Perkin

Home > Nonfiction > Perkin > Page 53
Perkin Page 53

by Ann Wroe


  Molinet’s first use of the revealed name, Pierquin Wesbecque, came right at the start of his 293rd chapter, like a great cry of relief. But his last words on the young man called him not Perkin but the White Rose, as if he still more naturally thought of him that way.

  vi

  A deeper difficulty also haunted the confession, of family and blood. Henry had made no physical connection between his captive and the Werbecques of Tournai. The father and mother of the confession seemed tied by the lightest of bonds to their son. They played almost no part in his upbringing; he was with them for a while, but was constantly farmed out and soon gone for good. Henry’s greatest problem with the evidence he was offered was to fit his prisoner to this family.

  There was clearly some reason to connect the young man to the Werbecques. It would seem preposterous, otherwise, to have picked them out, although a king could deal with people of that class in any way he chose. The route of enquiry, too, may have seemed clear enough. Henry’s agents, asking their questions and distributing their rewards, had tracked the boy back from Ireland, to Portugal, to Bruges, to Middelburg, to Tournai, possibly on Brampton’s evidence. There they found Jehan Werbecque, whose teenage son was said to be missing. He was therefore the boy’s father, this was the family, and all other details could be fitted neatly – or not so neatly – round this fundamental fact.

  Yet this ‘fact’ was never proven save by the king’s own word, the word of his captive given in custody, and the corroboration of people who wished to be in his good graces. The story had never needed to be true if others would co-operate, and they did so. Contemporary chroniclers raised no questions; they were interested not in the parentage of the lad, but in his training. Only much later did the notion of a mismatch, so clearly suggested by Henry’s behaviour at the time, cross the minds of writers on the subject. Some surmised that the Werbecques had played foster-parents to a fugitive prince, though surely no prince, no matter how destitute or dejected, would have sought out shelter with a thug in Caufours. Some thought that Jehan had gone for a spell to England, where Edward IV had fallen for his wife and fathered her son. The tale had currency round Tournai itself, and in 1850 Kervyn de Lettenhove, the most eminent historian of Flanders, called this ‘tradition’ ‘not improbable’. In fact, nothing supported it save the English name ‘Piers’ and the care that was possibly lavished on his education. But the story played to the strong impression that these were not quite the parents, and this was not quite their son.

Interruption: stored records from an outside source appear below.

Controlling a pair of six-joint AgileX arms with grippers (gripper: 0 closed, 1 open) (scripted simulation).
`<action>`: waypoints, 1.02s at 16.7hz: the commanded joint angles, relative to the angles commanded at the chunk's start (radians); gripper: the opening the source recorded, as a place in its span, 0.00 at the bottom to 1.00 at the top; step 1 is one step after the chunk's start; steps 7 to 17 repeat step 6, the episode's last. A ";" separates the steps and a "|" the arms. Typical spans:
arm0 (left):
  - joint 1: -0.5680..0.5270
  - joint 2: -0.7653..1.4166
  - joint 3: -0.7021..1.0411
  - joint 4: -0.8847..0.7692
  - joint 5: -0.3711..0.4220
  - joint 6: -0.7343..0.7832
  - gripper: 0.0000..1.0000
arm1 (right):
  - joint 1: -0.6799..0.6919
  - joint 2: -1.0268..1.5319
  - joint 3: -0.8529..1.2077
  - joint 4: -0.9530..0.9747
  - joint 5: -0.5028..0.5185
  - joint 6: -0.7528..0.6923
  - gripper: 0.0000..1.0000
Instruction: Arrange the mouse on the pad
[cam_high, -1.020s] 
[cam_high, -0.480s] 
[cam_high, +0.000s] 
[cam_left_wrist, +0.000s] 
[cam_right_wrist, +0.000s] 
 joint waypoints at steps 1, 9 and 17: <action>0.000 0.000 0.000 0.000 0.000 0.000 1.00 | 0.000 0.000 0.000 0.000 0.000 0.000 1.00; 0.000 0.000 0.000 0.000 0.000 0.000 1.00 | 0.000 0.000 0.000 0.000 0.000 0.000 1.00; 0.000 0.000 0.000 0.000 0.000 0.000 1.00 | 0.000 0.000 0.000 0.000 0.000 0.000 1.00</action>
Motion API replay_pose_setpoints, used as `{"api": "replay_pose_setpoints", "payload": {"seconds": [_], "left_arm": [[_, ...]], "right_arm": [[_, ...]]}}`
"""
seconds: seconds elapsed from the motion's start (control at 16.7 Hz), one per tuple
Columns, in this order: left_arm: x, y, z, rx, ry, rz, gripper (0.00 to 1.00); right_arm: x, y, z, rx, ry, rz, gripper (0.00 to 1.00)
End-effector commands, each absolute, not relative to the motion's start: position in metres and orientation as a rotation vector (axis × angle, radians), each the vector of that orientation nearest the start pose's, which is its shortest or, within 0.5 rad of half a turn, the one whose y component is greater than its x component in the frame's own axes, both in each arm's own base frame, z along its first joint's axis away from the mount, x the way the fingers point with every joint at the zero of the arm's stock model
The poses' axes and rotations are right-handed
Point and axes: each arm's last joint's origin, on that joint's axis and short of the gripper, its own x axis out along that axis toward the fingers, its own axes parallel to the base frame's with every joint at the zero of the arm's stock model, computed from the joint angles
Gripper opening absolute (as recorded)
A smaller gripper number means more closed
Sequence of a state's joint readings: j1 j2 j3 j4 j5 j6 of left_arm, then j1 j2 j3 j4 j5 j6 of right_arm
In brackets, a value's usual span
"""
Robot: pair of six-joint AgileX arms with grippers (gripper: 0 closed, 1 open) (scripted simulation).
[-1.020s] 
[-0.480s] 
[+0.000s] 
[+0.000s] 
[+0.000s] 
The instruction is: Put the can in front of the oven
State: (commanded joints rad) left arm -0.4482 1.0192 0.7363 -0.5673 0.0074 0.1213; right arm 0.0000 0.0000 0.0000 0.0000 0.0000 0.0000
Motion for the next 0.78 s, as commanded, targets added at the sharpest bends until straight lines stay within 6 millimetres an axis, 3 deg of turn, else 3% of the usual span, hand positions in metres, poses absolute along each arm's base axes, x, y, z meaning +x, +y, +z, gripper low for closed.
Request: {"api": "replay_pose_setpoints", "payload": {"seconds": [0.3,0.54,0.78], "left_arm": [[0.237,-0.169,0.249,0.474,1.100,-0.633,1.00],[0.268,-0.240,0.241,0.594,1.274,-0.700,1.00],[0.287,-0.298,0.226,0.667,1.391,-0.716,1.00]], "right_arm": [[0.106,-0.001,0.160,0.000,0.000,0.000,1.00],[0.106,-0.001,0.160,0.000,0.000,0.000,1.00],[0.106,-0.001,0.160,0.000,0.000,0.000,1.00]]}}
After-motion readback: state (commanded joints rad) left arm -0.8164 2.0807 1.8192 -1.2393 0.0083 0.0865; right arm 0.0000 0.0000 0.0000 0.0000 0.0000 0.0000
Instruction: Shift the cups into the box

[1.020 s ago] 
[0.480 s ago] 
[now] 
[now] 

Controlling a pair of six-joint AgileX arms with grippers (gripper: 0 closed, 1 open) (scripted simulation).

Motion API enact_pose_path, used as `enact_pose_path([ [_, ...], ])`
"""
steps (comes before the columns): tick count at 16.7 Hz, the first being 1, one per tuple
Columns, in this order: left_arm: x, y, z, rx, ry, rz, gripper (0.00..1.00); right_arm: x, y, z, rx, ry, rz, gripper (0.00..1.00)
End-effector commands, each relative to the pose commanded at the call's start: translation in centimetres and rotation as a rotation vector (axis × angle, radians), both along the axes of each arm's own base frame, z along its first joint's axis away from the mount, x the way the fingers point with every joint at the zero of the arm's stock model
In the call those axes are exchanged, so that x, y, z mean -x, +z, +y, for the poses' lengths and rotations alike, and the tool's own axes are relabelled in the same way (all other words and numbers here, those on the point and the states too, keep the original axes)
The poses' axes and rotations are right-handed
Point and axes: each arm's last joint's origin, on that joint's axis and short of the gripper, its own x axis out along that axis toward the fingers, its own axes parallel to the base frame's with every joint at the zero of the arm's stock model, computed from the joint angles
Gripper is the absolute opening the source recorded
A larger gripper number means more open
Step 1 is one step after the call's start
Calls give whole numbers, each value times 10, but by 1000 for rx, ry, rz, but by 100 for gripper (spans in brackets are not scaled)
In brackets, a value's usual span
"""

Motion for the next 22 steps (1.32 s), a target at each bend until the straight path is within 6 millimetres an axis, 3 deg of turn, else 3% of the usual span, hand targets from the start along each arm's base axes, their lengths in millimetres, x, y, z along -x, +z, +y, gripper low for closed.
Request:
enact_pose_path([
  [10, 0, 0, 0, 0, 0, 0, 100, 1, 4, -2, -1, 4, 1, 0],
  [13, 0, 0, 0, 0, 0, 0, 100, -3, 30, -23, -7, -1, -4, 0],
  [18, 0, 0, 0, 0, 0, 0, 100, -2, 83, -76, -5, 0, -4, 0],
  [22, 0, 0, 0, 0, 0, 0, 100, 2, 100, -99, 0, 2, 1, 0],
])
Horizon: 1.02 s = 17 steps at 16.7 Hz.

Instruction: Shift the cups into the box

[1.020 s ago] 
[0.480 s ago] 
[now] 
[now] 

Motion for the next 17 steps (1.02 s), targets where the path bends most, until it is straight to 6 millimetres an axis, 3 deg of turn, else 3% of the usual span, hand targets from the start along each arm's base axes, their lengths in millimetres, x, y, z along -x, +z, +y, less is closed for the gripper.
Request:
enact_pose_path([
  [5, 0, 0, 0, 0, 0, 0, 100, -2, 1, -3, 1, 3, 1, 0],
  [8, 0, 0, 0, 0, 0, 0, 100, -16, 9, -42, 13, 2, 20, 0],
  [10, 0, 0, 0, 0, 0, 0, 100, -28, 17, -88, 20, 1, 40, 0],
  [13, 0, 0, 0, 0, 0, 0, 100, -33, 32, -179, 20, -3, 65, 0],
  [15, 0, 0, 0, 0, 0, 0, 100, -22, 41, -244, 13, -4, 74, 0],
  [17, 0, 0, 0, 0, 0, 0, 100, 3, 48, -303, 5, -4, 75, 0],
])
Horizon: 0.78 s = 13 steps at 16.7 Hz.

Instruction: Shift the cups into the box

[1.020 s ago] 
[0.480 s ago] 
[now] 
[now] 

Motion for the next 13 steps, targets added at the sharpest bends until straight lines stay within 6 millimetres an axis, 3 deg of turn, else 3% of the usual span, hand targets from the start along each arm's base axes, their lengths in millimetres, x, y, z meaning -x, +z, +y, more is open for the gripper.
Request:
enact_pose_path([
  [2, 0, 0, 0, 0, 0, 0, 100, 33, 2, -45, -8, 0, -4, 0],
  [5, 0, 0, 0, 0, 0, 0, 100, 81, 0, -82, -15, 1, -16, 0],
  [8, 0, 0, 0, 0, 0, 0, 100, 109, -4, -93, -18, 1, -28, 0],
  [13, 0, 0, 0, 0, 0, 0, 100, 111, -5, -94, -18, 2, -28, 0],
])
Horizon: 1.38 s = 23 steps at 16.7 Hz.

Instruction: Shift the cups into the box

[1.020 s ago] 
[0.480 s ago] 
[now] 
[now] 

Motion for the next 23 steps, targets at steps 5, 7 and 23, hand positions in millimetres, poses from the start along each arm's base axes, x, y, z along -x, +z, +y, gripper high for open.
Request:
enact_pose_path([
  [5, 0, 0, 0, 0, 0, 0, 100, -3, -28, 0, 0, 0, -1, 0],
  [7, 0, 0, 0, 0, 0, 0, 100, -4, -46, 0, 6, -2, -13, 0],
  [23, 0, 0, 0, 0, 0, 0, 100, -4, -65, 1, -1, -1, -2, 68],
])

  Henry never confirmed the point as contemporaries expected, by linking his rival visibly and physically to the people who were meant to be his parents. This was the easiest way to scotch his claims and, at the same time, humiliate him: the boy going home to mother, as the Kentings had mocked that he should. Both Charles VIII and the Spanish sovereigns, by offering to send his parents, confirmed that this was the acknowledged way to deal with impostors. Charles seemed to have the Werbecques specifically in mind. But Henry rejected or ignored his offer, ‘not wanting it’, de Puebla said. He did so despite the fact that, if he had talked to Brampton or heard anything of what was said in Setubal, he would have gathered that Jehan Werbecque was desperate to see his son again and know he was alive.

  The story came from the herald Tanjar, who had returned to Tournai – his native town, or so he claimed – sometime in the early 1490s. He was in the house of one of his relations, he told his questioners, when the boy’s father had suddenly turned up. The father had apparently heard that Tanjar had come from Portugal and had seen his son there. So he asked, was this true? Had he seen him?

  The herald said he didn’t know him. Then he asked: ‘Who did he go with?’

  His father said, ‘He went with the wife of Duarte Brandon, in a ship with her notary.’

  The herald said that he had seen a boy arrive over there in Portugal, the one who had since gone to Ireland, and that they had raised him up as a king, saying he was the son of King Edward.

  The father said: ‘That’s my son.’

  ‘What distinguishing marks did he have?’ asked the herald.

  The father said he had a mark on his face under his eye, and he was a bit of a fool, and he had an upper lip that was raised up a bit and thin legs, and that when he left there he was fourteen going on fifteen.

  The herald said that he had all those marks.

  Then his father, weeping, said, ‘That is my son, who got him mixed up in this, ah me, they will kill him.’ For he had no other son . . .

  Coincidences like this were the stuff of legends. Tristan’s father Rual, having looked for his missing foster-son the world over, came after almost four years to Denmark, where he ‘fell in with’ the two pilgrims who had first met Tristan in Cornwall. He asked them whether they had seen his son; they asked him what Tristan looked like; his father described him, ‘and they told him how long it was since they had seen just such a boy . . . all his peculiarities of face, hair, speech, behaviour, body and clothes; and . . . Rual saw at once that the descriptions tallied’. In much the same way Jehan Werbecque, still searching for his son after four years or longer, fell in with a foreigner by chance and discovered, weeping, that this stranger had the very news he wanted.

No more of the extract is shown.